Geographically weighted regression (GWR) advances the well-known regression architecture by predicting a set of parameters for any range of locations throughout a study region instead of a single collection of parameters. Four environmental covariates (i.e., elevation, total catchment area, LS factor and valley depth) were extracted and used to fit a GWR-OLS model to predict the distribution of PTEs in each factor loading based on the factors scores obtained from each receptor model. In the first place, each equation (elevation, total catchment area, LS factor, and valley depth) was optimized using the GWR.sel function from the spgwr R package. Subsequently, the GWR function was applied to fit the GWR-OLS depending on the bandwidth determined by the previous function. Brunsdon et al.32 provide detailed descriptions of the GWR-OLS. Zhang et al.33 ; Kumar et al.34 ; Wang et al.35 ; Song et al.36 ; Zeng et al.37 and Wang et al.38 are only a few of the soil-based research that has effectively used the GWR-OLS for various reasons. The predicted factor scores data from GWR-OLS were then kriged to generate a geographical weighted regression kriging spatial distribution map for the factor scores of each receptor model.

Data modelling techniques

Support vector machine regression (SVMR)

SVM is a machine learning algorithm that develops an optimal disengaging hyperplane to separate categories with similarities but is not linearly independent. Vapnik39, created the technique for classification reasons; however, it has recently been used to solve regression-oriented problems. According to Li et al.40, SVM is one of the best classifier approaches and has been used in a variety of fields. The regression aspect of SVM is used in this study (support vector machine regression-SVMR). Cherkassky and Mulier41, pioneered SVMR as a regression based on a kernel, and its computation was performed using a linear regression model with a multinational space feature. However, according to John et al.42 the SVMR modelling employs a hyperplane linear regression, which generates a nonlinear relationship and allows for the space feature. Vohland et al.43, suggested that epsilon (ε)-SVMR uses a trained dataset to obtain a represented model as an epsilon -insensitive feature utilized to map data independently with the optimum epsilon- ε departure from dependent data training.

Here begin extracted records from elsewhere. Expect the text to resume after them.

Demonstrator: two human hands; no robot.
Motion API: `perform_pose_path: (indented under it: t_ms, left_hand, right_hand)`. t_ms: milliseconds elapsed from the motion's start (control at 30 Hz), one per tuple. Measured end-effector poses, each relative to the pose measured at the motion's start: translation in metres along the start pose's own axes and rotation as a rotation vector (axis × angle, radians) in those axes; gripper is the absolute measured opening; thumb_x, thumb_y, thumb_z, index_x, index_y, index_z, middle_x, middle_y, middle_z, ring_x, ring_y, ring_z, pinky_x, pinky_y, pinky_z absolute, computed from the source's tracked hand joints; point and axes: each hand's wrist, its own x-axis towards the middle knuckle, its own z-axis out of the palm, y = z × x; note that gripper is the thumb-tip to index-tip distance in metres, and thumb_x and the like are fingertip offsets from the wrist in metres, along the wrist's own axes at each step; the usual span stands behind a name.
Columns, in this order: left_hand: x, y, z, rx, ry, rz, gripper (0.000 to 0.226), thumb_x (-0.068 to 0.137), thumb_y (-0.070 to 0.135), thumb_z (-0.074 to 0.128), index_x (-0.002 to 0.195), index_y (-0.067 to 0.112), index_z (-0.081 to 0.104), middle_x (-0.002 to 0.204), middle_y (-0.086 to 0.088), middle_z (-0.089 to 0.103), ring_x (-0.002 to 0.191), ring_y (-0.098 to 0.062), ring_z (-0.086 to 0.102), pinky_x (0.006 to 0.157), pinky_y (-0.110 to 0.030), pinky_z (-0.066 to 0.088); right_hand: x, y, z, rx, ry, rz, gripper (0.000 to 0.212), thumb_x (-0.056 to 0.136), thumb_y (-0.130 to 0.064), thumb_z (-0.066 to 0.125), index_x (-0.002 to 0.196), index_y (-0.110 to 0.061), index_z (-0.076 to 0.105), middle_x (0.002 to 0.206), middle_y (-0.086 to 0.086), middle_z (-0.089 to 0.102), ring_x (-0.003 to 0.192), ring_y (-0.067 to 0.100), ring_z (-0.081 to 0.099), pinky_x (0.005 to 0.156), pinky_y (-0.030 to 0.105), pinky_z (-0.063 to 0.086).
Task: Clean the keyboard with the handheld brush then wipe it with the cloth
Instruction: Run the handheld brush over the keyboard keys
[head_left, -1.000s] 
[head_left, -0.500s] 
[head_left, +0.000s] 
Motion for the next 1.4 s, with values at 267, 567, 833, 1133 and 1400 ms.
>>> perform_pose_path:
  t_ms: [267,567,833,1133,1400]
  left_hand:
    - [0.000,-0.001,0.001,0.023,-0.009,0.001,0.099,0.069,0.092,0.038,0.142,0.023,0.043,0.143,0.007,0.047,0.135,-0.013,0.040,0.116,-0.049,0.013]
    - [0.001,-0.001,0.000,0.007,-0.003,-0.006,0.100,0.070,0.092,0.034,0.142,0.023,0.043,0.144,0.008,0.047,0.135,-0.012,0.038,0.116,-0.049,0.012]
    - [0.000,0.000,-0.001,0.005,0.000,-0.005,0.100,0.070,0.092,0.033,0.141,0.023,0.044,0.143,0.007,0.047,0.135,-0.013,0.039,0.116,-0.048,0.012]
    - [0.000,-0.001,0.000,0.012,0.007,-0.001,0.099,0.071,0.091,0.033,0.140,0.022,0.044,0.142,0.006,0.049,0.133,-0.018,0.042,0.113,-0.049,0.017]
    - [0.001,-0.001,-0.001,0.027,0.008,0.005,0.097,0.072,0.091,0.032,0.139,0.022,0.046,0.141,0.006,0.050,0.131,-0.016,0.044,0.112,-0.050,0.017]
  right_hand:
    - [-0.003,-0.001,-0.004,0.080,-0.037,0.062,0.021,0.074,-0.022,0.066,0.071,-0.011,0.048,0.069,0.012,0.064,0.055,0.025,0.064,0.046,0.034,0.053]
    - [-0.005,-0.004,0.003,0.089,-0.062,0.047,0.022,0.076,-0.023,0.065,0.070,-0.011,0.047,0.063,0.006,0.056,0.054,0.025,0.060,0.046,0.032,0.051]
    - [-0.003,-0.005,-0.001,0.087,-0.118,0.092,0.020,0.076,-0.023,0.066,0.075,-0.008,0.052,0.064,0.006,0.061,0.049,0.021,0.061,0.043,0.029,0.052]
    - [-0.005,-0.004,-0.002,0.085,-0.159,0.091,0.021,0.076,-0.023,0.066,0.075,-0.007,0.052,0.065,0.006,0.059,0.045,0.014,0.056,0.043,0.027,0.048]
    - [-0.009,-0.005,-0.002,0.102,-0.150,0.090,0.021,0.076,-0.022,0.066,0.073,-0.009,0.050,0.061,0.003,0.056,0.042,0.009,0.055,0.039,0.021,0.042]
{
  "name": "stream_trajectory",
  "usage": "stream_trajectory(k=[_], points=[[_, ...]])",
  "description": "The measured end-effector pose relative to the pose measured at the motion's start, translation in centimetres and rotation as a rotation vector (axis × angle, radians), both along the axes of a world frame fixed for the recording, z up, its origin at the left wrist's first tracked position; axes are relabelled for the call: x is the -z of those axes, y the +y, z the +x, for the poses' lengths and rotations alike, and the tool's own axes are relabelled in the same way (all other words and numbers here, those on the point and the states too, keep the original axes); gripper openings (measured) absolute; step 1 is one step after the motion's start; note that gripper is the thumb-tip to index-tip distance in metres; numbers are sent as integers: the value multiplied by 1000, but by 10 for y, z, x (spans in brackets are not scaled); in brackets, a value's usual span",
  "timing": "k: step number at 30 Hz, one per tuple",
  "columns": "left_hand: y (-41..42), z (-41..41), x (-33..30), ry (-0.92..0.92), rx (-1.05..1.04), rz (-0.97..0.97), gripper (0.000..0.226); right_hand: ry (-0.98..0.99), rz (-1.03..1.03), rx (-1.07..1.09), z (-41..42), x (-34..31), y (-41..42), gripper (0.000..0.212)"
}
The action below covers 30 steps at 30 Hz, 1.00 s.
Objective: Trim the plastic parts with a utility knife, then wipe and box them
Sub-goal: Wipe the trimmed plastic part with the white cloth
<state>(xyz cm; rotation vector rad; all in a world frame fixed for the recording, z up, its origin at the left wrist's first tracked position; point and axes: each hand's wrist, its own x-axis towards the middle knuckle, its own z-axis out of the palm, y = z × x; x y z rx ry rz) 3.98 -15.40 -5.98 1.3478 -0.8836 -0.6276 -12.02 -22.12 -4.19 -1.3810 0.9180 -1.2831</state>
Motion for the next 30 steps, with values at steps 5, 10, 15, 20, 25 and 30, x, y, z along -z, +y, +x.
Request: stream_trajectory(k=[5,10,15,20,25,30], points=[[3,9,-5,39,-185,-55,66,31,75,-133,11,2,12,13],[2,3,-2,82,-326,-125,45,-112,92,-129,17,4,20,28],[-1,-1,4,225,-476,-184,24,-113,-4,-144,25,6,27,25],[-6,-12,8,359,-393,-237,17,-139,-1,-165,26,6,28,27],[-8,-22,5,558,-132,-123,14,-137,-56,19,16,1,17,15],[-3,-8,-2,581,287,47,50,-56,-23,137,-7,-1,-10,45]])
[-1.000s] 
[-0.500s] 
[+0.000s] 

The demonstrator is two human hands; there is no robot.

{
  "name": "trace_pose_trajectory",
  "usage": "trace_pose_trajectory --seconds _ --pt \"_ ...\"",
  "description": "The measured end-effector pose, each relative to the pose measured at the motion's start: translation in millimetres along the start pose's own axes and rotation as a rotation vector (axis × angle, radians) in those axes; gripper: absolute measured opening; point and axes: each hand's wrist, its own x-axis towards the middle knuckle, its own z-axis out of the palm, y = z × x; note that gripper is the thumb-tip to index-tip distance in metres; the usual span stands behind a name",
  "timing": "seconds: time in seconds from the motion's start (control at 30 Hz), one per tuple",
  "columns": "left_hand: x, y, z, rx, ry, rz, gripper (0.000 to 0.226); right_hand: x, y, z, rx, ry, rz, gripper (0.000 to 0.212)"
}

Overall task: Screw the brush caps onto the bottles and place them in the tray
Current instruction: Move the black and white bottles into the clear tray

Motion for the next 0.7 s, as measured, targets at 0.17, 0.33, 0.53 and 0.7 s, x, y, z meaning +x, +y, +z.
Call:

The preset distance error inside is ignored from the actual value, and if the error is larger than the epsilon(ε), the soil attribute compensates for it. In addition, the model decreases the complexity of training data to a broader subset of support vectors. The equation as proposed by Vapnik39, is given as

$$y\left( x \right) = \mathop \sum \limits_{k = 1}^{N} \alpha_{k} K\left( {x, x_{k} } \right) + b,$$
(8)

In which the b represents the scalar threshold, \(K\left( {x ,x_{k} } \right)\) representing the kernel function, \(\alpha\) denoting the Lagrange multiplier, N symbolizing the number dataset, \(x_{k}\) representing the data input, and \(y\) is the data output. One of the critical kernels used is the SVMR operation with the Gaussian Radial Basis Function (RBF). The RBF kernel was applied to ascertain the optimum SVMR model that is essential to procure the finest penalty set factors C and the kernel parameters gamma (γ) for the PTEs training data. We assessed the set of training and then tested the validation set's model performance. The application of SVMR is simple. When compared to other regression approaches, SVMR requires less computing. Furthermore, SVMR employs multiple classifiers that have been trained on various types of data using probability principles.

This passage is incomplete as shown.